Il mio viaggio a Chernobyl invece è durato 4 giorni. Non è certo una meta ideale per le vacanze estive, ma è un’esperienza che ti cambia la vita e che ti lascia un segno e un ricordo indelebili. L’unico pericolo che si corre è quello, al ritorno, di non riuscire più a guardare le cose nello stesso modo.
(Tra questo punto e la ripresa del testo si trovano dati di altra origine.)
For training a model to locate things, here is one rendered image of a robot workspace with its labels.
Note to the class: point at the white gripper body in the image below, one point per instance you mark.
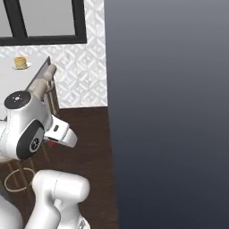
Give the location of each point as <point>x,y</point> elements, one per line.
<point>68,137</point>

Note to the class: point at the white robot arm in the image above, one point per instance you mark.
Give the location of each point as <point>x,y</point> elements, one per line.
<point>22,128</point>

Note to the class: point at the grey dining counter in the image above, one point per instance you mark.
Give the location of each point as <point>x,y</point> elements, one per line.
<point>12,80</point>

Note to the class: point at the golden pancake stack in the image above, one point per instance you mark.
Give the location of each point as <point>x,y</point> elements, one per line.
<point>20,62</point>

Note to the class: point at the dark grey fridge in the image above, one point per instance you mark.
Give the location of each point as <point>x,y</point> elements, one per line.
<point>170,119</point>

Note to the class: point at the beige bar stool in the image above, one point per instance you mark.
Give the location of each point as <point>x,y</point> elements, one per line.
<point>43,80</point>

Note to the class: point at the black framed window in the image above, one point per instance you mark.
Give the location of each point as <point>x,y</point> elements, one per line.
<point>78,21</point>

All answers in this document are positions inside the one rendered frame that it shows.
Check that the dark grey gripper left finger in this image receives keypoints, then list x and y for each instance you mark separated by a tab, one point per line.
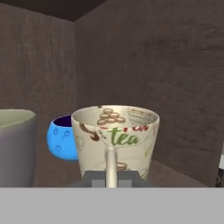
93	180

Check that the dark brown cabinet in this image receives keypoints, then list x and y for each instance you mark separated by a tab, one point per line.
163	73

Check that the blue spotted bowl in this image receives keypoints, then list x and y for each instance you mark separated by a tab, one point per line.
61	143

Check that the grey cup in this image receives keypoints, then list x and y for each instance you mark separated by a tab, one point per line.
16	151

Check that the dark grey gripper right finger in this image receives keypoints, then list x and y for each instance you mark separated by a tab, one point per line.
129	180

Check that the cream printed tea mug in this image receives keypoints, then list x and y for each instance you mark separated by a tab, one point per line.
122	145

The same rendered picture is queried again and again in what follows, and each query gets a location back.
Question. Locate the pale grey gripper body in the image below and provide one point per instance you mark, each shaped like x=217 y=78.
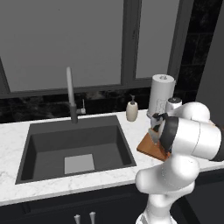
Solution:
x=154 y=135

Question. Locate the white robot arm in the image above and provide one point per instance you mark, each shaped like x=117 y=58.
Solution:
x=186 y=140

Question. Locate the brown wooden cutting board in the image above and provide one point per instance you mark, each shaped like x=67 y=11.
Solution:
x=148 y=148

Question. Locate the beige soap dispenser bottle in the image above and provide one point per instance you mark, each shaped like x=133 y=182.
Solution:
x=131 y=110

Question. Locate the white paper towel roll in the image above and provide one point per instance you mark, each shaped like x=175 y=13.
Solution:
x=159 y=93

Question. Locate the dark grey sink basin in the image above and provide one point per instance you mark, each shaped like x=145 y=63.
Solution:
x=78 y=145

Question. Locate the dark cupboard door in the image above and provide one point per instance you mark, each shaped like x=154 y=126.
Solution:
x=116 y=204
x=40 y=213

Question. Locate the dark base cabinet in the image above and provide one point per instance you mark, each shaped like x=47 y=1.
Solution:
x=208 y=195

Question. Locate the grey sink tap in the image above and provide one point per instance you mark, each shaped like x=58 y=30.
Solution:
x=70 y=90

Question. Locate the dark grey tall cabinet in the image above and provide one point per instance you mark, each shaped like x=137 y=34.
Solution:
x=211 y=58

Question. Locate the grey framed window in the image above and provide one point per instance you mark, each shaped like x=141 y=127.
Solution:
x=87 y=43

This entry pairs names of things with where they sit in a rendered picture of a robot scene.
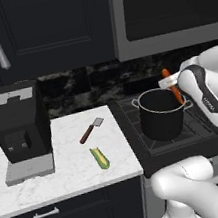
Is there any black hob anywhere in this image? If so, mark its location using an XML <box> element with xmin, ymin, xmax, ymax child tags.
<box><xmin>106</xmin><ymin>79</ymin><xmax>218</xmax><ymax>184</ymax></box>

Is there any black cooking pot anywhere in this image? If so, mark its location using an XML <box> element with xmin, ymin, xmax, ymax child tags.
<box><xmin>130</xmin><ymin>82</ymin><xmax>199</xmax><ymax>146</ymax></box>

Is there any silver drawer handle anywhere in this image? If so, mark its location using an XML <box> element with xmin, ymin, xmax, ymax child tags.
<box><xmin>31</xmin><ymin>205</ymin><xmax>62</xmax><ymax>218</ymax></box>

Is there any orange carrot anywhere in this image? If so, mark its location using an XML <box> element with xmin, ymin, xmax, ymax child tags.
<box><xmin>160</xmin><ymin>65</ymin><xmax>186</xmax><ymax>108</ymax></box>

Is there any yellow corn cob green husk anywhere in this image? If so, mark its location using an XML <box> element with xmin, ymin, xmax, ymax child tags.
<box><xmin>88</xmin><ymin>144</ymin><xmax>112</xmax><ymax>173</ymax></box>

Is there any grey microwave oven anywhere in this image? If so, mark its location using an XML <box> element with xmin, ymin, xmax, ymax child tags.
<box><xmin>105</xmin><ymin>0</ymin><xmax>218</xmax><ymax>64</ymax></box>

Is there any brown-handled metal spatula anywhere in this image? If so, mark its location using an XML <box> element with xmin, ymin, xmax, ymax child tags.
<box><xmin>75</xmin><ymin>115</ymin><xmax>108</xmax><ymax>146</ymax></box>

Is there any wide dark cupboard door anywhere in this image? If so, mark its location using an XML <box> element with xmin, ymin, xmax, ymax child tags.
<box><xmin>0</xmin><ymin>0</ymin><xmax>121</xmax><ymax>87</ymax></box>

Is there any black coffee machine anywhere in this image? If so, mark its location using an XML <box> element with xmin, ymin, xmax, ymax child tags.
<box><xmin>0</xmin><ymin>76</ymin><xmax>62</xmax><ymax>189</ymax></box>

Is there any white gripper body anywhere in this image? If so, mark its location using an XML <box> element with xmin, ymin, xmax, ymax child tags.
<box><xmin>157</xmin><ymin>72</ymin><xmax>181</xmax><ymax>91</ymax></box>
Sono partita a febbraio 2020, poco prima dello scoppio della pandemia da coronavirus, assieme all’associazione I Luoghi dell’Abbandono di Rovigo. Abbiamo trascorso quattro giorni in un paesino alle porte di Pripjat. Il mio gruppo era composto da circa venti persone provenienti da tutta Italia, tutte interessate a vivere l’esperienza di visitare uno dei luoghi più inospitali d’Europa. Il durante il nostro tour abbiamo avuto modo di visitare a piedi la città di Pripjat, che fino al 1986 era la seconda città più grande e popolosa d’Ucraina, muovendoci tra una vegetazione fitta che negli anni ha inghiottito strade e palazzi. Abbiamo visitato i luoghi simbolo della città, ormai resi irriconoscibili dal degrado degli anni, camminando dentro scuole, negozi e teatri.
Girando per le strade di Pripjat sembra incredibile che siano passati solo 34 anni dal disastro, perché la presenza della vegetazione è talmente forte che non sembra possibile che pochi anni fa quelli che ora sono piccoli boschi, fossero piazze e strade. Si ha la percezione di quanto l’uomo sia piccolo e non indispensabile di fronte alla natura, che alla prima occasione si riprende tutto quello che può.
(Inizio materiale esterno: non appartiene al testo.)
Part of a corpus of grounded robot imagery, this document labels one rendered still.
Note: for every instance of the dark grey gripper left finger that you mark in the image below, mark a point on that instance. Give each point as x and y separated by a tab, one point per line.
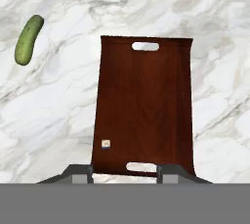
79	173

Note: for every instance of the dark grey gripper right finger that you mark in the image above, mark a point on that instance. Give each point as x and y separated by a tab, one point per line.
169	171

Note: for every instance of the dark brown wooden tray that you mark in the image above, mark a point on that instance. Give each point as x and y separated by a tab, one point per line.
143	104

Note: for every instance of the green cucumber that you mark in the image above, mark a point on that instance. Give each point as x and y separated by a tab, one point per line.
28	39

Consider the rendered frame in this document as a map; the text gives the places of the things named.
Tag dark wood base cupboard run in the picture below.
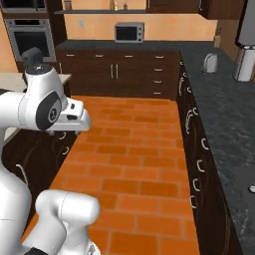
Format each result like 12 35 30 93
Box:
55 49 181 102

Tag dark wood wall cupboards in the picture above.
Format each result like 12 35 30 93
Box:
145 0 247 21

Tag tan knife block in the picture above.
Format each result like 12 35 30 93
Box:
213 27 223 50

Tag long silver cupboard handle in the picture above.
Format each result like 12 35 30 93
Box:
15 163 30 186

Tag white electric kettle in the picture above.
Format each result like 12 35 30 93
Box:
201 52 219 75

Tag silver wall oven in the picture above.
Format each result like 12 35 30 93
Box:
4 18 58 64

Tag dark grey stand mixer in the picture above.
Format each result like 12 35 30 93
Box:
21 46 43 68

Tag dark wood long cupboard run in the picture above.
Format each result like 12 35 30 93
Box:
174 50 245 255

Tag silver built-in microwave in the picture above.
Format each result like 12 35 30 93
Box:
0 0 48 14

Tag dark wall shelf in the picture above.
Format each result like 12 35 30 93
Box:
54 9 147 15

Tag grey extractor hood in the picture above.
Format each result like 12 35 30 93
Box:
234 0 255 48

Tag silver cylindrical pot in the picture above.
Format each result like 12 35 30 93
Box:
231 45 255 83

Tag silver toaster oven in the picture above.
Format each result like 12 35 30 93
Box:
114 21 145 45

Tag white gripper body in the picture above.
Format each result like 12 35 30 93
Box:
44 109 93 133

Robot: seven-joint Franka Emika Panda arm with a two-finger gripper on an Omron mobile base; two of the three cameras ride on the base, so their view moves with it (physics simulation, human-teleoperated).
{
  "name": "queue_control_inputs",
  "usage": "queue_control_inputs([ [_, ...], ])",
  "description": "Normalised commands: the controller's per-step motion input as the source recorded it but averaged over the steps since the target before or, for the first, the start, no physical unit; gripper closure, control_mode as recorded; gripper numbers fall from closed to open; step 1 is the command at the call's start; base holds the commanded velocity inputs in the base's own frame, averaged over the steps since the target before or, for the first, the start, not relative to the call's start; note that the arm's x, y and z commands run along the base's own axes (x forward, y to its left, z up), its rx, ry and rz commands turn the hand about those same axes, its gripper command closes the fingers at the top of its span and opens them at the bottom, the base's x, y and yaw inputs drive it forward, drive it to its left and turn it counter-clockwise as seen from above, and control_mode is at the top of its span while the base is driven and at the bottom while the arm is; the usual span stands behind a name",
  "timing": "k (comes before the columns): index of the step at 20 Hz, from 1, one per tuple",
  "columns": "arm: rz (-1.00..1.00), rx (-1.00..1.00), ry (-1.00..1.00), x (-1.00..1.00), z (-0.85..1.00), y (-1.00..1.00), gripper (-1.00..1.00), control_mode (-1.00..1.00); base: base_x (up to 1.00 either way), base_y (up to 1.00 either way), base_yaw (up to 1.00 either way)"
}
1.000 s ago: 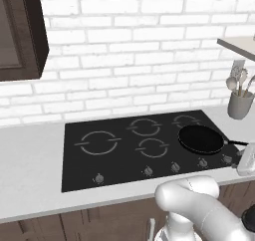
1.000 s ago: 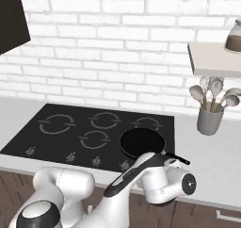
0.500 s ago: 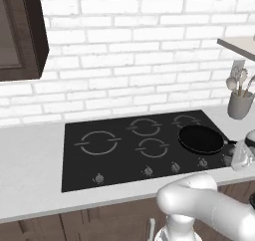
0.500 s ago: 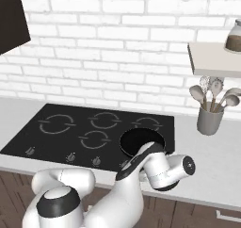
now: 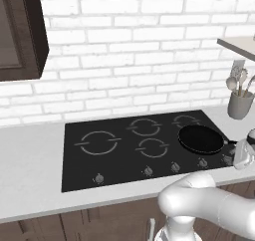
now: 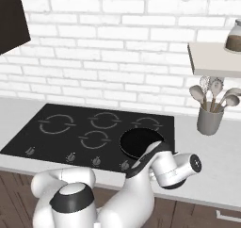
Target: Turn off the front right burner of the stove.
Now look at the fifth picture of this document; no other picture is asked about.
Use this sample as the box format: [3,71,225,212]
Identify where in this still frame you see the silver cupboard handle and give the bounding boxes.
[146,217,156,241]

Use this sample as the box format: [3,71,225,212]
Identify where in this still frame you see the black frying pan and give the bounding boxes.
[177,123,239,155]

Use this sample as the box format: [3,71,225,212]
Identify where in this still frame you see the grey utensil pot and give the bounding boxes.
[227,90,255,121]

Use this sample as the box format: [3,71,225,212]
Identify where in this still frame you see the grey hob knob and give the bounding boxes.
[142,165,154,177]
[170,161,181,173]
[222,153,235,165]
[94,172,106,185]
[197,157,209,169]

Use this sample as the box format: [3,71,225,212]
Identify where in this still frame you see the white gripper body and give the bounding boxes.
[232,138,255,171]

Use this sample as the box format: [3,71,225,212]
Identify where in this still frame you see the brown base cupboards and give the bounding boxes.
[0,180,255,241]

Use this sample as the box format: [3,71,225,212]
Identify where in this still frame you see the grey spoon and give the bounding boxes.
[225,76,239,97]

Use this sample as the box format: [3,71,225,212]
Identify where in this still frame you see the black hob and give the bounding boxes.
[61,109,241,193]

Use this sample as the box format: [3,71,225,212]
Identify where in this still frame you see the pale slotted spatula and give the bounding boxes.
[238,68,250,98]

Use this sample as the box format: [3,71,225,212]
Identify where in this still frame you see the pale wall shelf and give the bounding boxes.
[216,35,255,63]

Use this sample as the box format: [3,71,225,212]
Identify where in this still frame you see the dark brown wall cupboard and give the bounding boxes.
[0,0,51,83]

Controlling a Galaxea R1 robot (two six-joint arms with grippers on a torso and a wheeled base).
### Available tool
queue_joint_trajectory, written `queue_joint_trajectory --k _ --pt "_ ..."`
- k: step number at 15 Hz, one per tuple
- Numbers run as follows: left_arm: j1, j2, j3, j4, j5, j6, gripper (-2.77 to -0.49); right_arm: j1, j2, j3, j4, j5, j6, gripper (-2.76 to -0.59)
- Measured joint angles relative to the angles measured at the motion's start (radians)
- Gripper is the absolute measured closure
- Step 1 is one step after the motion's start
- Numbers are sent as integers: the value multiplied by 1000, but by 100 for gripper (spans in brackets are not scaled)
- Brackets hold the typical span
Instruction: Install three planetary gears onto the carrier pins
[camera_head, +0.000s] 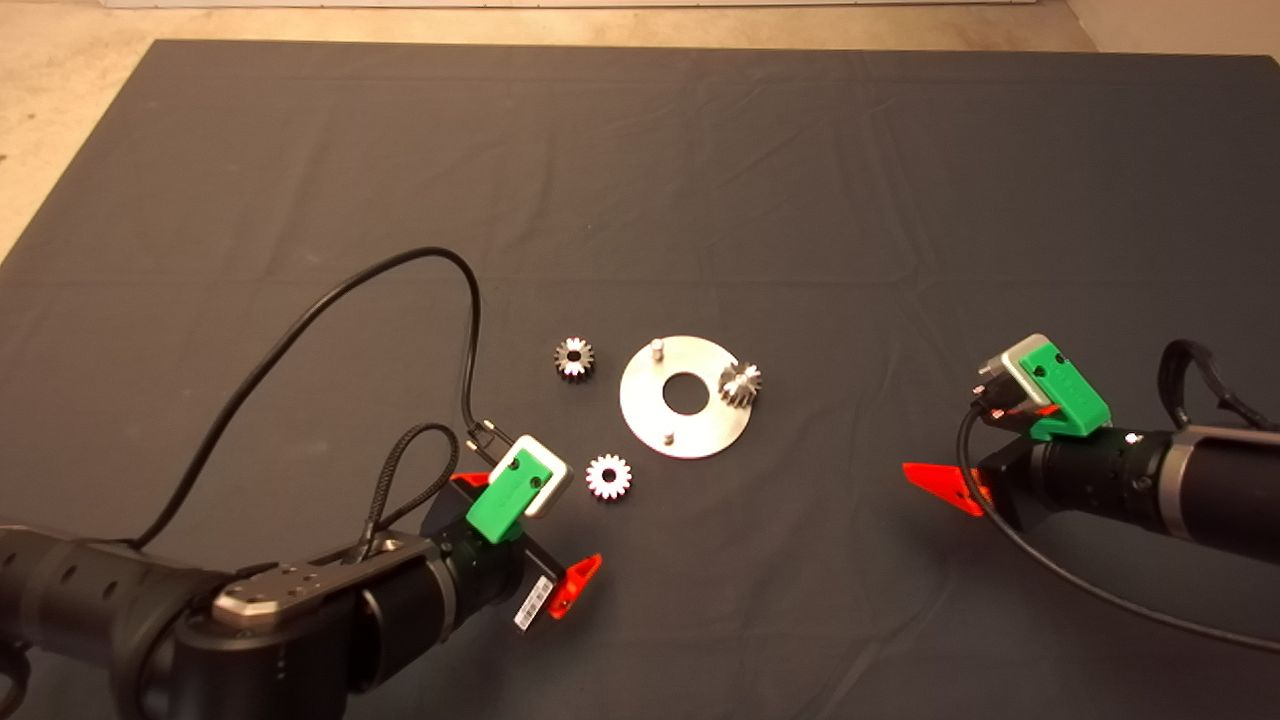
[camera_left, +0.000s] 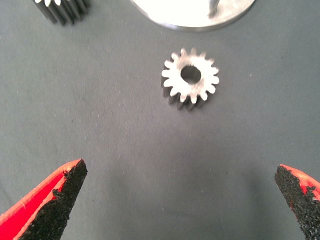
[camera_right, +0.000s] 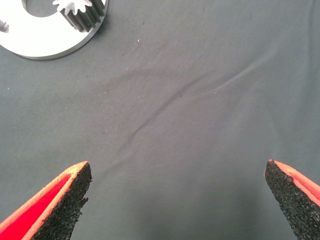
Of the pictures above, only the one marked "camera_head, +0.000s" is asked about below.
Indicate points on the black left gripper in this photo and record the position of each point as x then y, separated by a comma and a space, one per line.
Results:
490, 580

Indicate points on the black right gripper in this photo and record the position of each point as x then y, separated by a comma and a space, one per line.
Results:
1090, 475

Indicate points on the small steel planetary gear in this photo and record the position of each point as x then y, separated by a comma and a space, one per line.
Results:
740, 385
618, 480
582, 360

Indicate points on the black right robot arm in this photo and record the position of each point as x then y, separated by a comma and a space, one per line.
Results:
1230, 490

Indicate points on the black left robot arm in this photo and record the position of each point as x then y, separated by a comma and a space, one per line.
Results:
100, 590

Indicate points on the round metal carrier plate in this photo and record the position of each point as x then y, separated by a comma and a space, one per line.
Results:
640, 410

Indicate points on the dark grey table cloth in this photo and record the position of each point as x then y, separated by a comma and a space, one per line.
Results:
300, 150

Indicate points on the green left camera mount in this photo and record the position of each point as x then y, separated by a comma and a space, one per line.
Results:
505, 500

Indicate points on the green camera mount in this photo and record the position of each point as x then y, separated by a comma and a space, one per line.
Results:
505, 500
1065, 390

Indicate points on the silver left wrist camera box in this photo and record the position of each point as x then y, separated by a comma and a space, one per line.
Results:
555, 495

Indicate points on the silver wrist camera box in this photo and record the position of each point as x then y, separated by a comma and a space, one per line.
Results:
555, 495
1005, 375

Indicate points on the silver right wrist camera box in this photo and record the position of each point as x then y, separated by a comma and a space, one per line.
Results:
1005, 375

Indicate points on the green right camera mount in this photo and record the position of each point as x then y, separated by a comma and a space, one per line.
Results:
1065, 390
Il nostro viaggio prevedeva la visita alla centrale nucleare di Chernobyl, tutt’ora “attiva”. All’interno della centrale ad oggi lavorano circa mille operai i quali tengono monitorato il nocciolo del reattore 4 tutt’ora in fiamme, e regolano la rete elettrica della città. Si, perché c’è ancora qualcuno che vive nei pressi della centrale nucleare, e sono proprio questi operai, che periodicamente lavorano e vivono a Chernobyl per poi allontanarsi diversi mesi e disintossicare il corpo dalle radiazioni. È possibile organizzare visite guidate alla centrale ed entrare nelle diverse sale di controllo dei reattori, ancora oggi però, la guida non si sbilancia nell’attribuire le responsabilità del disastro.
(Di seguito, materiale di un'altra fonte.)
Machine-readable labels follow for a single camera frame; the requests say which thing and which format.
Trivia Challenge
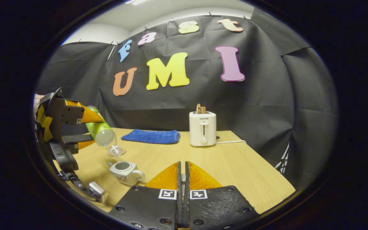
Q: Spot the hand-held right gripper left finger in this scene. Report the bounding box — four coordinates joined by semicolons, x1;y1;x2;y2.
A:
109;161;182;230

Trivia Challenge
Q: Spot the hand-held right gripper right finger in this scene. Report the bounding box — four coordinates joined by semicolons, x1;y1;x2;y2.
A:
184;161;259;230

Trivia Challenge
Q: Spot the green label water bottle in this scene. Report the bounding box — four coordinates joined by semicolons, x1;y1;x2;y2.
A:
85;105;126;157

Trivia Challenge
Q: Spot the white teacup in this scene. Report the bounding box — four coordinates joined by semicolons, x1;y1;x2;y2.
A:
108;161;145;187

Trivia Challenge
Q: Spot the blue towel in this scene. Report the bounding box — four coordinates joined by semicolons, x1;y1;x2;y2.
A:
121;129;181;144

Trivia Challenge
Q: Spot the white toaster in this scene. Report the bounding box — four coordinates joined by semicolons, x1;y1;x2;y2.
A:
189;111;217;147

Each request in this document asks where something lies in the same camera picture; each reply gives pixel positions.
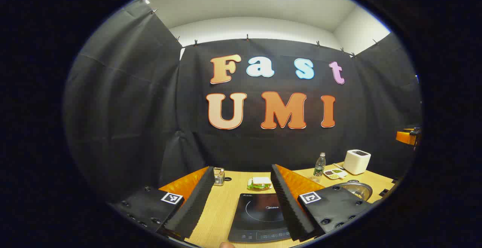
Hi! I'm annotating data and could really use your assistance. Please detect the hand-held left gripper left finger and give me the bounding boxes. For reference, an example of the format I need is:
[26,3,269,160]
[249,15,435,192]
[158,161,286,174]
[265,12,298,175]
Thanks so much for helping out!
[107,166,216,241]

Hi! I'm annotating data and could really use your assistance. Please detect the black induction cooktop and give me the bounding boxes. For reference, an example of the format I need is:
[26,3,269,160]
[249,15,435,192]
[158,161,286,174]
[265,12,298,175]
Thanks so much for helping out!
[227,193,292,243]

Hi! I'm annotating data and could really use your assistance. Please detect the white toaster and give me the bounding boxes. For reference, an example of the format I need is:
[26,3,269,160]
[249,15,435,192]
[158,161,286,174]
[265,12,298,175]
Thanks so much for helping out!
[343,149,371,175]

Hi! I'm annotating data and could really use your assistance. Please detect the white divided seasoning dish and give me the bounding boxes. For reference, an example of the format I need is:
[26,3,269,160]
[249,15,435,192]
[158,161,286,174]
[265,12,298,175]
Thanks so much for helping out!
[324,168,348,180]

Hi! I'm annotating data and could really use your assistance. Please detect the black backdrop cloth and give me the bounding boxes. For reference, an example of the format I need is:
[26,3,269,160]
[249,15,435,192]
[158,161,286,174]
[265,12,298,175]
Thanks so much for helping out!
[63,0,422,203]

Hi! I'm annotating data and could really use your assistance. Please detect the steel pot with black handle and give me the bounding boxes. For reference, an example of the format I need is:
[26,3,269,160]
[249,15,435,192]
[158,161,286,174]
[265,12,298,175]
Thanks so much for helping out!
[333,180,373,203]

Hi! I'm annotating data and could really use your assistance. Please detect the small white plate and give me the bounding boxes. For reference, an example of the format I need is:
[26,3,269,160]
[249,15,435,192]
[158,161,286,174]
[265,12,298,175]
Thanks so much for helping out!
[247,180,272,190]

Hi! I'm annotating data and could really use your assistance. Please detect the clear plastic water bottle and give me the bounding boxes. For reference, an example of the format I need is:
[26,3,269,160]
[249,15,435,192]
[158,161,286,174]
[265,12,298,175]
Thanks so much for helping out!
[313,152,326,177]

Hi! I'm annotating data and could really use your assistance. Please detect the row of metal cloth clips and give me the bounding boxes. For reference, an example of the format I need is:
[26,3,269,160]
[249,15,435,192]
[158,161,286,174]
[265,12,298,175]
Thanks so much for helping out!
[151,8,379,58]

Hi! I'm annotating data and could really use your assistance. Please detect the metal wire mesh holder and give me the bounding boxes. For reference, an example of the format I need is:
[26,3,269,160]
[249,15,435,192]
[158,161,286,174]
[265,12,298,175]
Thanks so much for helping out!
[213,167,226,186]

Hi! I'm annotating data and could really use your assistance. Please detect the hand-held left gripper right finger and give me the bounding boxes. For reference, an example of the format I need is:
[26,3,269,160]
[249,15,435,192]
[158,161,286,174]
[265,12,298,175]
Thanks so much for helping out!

L’ultima tappa del viaggio è stata senza dubbio la più emozionante. Il nostro accompagnatore ci ha portato a visitare un piccolo villaggio chiamato Kupovate, nella campagna fuori Pripjat. Qui abita una piccolissima comunità di Samosely, tanto legata alla propria terra al punto da non averla mai lasciata, neanche dopo il disastro nucleare, e per questo disconosciuta dallo Stato ucraino. I pochi abitanti di Kupovate sono donne ormai molto anziane, che per vivere allevano galline e coltivano quello che possono nella terra contaminata dalle radiazioni. Per questo sono anche molto malate, ma non possono permettersi nessuna cura. Ci siamo fermati a lungo a parlare con queste donne, che nel loro ucraino sgangherato ci hanno raccontato la loro storia e le loro difficoltà quotidiane, tra un bicchiere di samogon – vodka distillata in casa – e l’altro, senza mai piangersi addosso. O meglio, qualche lacrima è stata versata anche da loro, ma per la gioia di vedere qualcuno interessato alla loro storia. L’incontro con le babushke di Kupovate ci ha insegnato il valore della generosità, il saper donare anche senza avere nulla, ci ha reso consapevoli di quanto siamo fortunati nel fare la doccia con l’acqua calda, e ci ha fatto dimostrato quanta forza si può avere nell’affrontare le difficoltà della vita.
Chernobyl è un viaggio che si può fare in sicurezza, ma che inevitabilmente ti trasforma qualcosa dentro l’anima.

Figura 3. Abitazione tipica del villaggio Kupovate Figura 4. Babushka Sonia insieme al nostro accompagnatore.